The fact that Mr. Thompson was ready to travel for more than a week in a cramped vehicle with individuals he didn’t know — and to put up with those people playing their favourite songs on repeat — were encouraging signals, according to Ms. Crown. Furthermore, Mr. Thompson, who is 6-foot-2, did not appear troubled by the lack of legroom in his vehicle.
Despite the fact that they both attended the University of Colorado Boulder, they never met when they were students. Miss Crown, who grew up in Colorado Springs, Colo., earned her bachelor’s degree in 2014, while Mr. Thompson, also known as Nathan, earned his bachelor’s degree a year later. Highlands Ranch, Colo., is his hometown, which is a suburb of Denver.
Ms. Crown, who taught elementary school for seven years after graduating from college, shared her desire to become a foster parent with Mr. Thompson while on the road trip. He did not get out of the vehicle, which caught her by surprise.
“Listening to the tales and learning about some of the atrocities these children have through has galvanised me,” he said.

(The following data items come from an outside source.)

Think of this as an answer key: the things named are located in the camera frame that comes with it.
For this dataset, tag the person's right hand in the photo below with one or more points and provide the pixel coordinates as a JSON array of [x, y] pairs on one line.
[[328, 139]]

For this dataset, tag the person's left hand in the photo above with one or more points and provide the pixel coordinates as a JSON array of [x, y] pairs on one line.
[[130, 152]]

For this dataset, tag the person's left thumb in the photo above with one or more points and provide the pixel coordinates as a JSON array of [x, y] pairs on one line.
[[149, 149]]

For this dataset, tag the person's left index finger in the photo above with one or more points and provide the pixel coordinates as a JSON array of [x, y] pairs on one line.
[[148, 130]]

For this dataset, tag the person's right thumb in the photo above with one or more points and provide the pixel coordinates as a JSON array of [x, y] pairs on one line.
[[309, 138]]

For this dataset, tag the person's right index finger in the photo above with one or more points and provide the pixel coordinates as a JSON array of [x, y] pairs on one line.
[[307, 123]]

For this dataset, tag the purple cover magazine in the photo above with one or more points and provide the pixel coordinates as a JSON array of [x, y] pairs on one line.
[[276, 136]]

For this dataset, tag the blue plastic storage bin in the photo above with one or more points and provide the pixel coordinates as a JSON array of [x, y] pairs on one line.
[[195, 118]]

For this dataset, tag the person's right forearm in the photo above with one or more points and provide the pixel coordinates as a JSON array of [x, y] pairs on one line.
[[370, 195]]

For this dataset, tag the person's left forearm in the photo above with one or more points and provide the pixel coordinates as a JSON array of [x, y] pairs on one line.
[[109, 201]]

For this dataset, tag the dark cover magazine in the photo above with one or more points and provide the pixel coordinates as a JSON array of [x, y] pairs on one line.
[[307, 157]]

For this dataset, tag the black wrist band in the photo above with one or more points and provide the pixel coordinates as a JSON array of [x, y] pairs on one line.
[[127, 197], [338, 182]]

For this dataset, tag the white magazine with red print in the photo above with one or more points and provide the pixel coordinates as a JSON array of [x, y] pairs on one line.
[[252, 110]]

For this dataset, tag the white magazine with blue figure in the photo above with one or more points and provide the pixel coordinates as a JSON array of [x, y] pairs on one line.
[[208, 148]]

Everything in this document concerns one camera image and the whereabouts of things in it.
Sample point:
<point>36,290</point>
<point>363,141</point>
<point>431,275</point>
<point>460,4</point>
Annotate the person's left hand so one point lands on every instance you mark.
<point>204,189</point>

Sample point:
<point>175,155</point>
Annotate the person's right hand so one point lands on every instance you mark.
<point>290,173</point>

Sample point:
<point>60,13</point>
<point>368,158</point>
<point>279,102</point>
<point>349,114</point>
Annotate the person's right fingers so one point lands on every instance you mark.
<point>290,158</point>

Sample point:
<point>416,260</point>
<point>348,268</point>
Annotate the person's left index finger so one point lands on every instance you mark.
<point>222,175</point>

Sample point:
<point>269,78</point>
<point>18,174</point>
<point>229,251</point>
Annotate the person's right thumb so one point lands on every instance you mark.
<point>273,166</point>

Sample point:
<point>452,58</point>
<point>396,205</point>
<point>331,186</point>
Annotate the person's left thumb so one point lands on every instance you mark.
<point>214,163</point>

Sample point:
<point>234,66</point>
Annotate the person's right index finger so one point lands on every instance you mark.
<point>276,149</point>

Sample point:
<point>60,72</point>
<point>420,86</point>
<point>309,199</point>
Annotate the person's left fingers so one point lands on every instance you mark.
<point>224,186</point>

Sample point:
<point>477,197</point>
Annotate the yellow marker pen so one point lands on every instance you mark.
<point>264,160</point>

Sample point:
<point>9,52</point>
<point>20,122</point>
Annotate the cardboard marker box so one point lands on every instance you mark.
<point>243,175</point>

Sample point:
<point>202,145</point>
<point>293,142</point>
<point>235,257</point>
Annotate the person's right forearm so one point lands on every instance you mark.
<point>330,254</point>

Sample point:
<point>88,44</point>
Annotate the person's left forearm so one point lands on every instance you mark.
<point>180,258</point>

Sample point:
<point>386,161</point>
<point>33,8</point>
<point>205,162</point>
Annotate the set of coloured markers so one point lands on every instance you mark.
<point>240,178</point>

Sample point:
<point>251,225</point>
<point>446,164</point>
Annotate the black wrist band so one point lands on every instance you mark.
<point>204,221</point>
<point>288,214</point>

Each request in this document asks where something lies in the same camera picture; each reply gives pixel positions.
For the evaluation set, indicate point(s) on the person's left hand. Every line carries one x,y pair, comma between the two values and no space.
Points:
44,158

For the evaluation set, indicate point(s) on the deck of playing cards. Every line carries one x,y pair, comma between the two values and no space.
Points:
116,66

In March 2020, they will be moving into a spacious home in Fort Collins with their children. The two were on a trail run to Upper Mohawk Lake in Breckenridge, Colo., when Mr. Thompson proposed on July 5, 2020. The couple had been dating for many months at that point.

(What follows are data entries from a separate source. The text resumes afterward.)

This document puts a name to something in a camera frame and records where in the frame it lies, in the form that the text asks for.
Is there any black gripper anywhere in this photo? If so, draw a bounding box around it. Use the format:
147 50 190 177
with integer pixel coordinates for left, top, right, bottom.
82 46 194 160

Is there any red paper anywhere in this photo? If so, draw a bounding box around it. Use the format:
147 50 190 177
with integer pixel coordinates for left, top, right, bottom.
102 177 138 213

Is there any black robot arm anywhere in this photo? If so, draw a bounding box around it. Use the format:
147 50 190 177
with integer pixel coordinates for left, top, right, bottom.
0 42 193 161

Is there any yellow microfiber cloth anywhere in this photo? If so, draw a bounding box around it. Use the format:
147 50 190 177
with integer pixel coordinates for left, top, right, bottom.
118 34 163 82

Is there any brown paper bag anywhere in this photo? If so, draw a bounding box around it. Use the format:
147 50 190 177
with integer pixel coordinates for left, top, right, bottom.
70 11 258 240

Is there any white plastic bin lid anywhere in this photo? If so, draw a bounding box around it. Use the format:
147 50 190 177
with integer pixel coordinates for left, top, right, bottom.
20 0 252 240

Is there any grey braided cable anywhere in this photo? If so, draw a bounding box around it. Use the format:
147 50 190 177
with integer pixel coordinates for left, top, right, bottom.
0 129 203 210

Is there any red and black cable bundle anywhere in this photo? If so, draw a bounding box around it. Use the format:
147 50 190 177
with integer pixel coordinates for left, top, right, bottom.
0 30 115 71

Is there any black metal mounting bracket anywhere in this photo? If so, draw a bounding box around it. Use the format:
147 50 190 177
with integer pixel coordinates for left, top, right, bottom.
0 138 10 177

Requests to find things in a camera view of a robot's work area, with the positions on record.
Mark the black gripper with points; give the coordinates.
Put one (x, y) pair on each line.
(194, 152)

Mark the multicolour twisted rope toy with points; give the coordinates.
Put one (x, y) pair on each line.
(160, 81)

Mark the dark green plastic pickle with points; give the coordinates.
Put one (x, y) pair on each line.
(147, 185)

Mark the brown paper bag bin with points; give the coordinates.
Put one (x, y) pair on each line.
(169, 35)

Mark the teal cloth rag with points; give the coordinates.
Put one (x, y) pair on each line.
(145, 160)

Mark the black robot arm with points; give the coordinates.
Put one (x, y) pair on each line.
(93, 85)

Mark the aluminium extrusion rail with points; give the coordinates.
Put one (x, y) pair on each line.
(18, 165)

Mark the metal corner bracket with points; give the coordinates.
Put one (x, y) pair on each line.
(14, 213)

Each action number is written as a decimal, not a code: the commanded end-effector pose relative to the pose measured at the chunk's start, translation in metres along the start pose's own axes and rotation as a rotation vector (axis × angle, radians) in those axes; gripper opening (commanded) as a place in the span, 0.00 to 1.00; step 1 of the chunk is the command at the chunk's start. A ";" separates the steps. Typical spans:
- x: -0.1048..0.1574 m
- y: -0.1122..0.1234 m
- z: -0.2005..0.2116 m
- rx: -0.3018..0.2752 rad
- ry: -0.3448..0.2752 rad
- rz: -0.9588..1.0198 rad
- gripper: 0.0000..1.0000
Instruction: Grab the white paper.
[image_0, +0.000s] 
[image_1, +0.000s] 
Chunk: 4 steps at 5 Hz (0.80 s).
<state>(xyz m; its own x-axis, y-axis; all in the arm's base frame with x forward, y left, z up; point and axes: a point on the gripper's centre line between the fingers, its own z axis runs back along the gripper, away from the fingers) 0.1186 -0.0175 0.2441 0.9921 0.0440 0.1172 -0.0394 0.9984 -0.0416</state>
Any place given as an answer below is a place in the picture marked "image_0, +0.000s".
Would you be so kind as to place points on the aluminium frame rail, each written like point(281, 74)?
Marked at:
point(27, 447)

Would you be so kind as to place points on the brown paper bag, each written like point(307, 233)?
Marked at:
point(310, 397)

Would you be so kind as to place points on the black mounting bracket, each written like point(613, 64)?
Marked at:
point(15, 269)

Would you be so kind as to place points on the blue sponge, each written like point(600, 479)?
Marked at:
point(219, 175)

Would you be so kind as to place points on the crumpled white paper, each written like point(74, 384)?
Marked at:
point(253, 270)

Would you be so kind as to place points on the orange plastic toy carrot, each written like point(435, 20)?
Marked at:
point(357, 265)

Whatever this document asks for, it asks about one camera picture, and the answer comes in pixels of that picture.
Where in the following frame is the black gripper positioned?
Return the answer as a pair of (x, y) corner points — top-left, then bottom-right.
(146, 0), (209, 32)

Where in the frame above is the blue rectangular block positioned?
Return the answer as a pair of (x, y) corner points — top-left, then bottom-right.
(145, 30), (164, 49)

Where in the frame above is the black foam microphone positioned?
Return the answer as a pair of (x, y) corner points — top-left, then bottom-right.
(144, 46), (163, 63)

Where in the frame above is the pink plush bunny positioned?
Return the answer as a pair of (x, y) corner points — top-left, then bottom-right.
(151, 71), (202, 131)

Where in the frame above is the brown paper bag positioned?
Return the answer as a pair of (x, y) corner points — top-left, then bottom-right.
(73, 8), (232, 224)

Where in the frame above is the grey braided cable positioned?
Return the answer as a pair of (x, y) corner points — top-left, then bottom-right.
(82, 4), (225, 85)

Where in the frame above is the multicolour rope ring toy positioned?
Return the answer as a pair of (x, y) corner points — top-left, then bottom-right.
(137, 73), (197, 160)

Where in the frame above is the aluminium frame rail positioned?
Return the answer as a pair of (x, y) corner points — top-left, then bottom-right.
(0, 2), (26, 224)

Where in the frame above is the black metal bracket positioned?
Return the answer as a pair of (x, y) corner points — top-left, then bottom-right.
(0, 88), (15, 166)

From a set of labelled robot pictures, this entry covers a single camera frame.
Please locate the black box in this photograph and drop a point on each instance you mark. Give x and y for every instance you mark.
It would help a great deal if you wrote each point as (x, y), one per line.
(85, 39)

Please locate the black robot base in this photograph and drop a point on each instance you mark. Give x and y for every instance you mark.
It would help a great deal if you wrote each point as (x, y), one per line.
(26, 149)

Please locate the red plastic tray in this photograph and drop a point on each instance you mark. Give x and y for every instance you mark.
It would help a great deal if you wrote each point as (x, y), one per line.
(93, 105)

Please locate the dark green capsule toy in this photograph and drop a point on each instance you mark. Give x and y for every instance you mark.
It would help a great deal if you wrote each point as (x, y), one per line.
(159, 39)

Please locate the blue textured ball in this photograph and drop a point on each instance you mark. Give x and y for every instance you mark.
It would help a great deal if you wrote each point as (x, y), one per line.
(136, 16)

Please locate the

They welcomed their first foster children, three siblings, into their home in September of that year. As Ms. Crown explains, “we’ve had babies essentially on a constant basis since then.” Ms. Crown is currently pursuing a master’s degree in addiction recovery counselling at Colorado State University in Fort Collins.
Once, at Ms. Crown’s birthday party at a restaurant, a phone came in from a foster care agency asking if they could take in two infants who had medical issues. According to Ms. Crown, the men called and stated, “We’re on our way to your home, we’ll be there in 20 minutes.” “We didn’t even get around to blowing out the candles.”
He prepares everything since he works from home as a senior software engineer for CapTech Consulting, a technology consulting firm in Denver. “Nathan never gets agitated,” said Ms. Crown.
Ms. Crown plans the family’s weekend excursions, which are frequently ambitious, such as hauling two children on cross-country skis for 11 miles to a wilderness cabin in the Adirondack Mountains.
They had four weddings scheduled in the previous year, but they were all postponed due to the epidemic. Recent events include the cancellation of a wedding ceremony scheduled for Jan. 8 in Crested Butte, Colo., only a few days before because the couple and three children living with them tested positive for Covid a few days before the ceremony. Ms. Crown said that, despite the fact that no one had symptoms, “we ended up outside Urgent Care messaging our guests: ‘No wedding,” she said.
The couple tied the knot on March 26 at the Depot, a historic railroad station in Crested Butte, Colorado, in a self-solemnizing ceremony that featured vows written by the couple themselves and a reading from their favourite book. Following that, they and their 50 guests, the majority of whom had received vaccinations, gathered at the Scarp Ridge Lodge, a former bar in the area, to toast their accomplishment.
In the previous week, they had been responsible for five youngsters. According to Ms. Crown, their ages are as follows: “2, 5, 9, 14, and 17.” They were taken to the wedding by their three elder siblings. According to Ms. Crown in an email, “We adore witnessing these tiny folks establish huge ambitions and large objectives for themselves while sitting at our dinner table.” “We do not take for granted the pleasure of all of this.”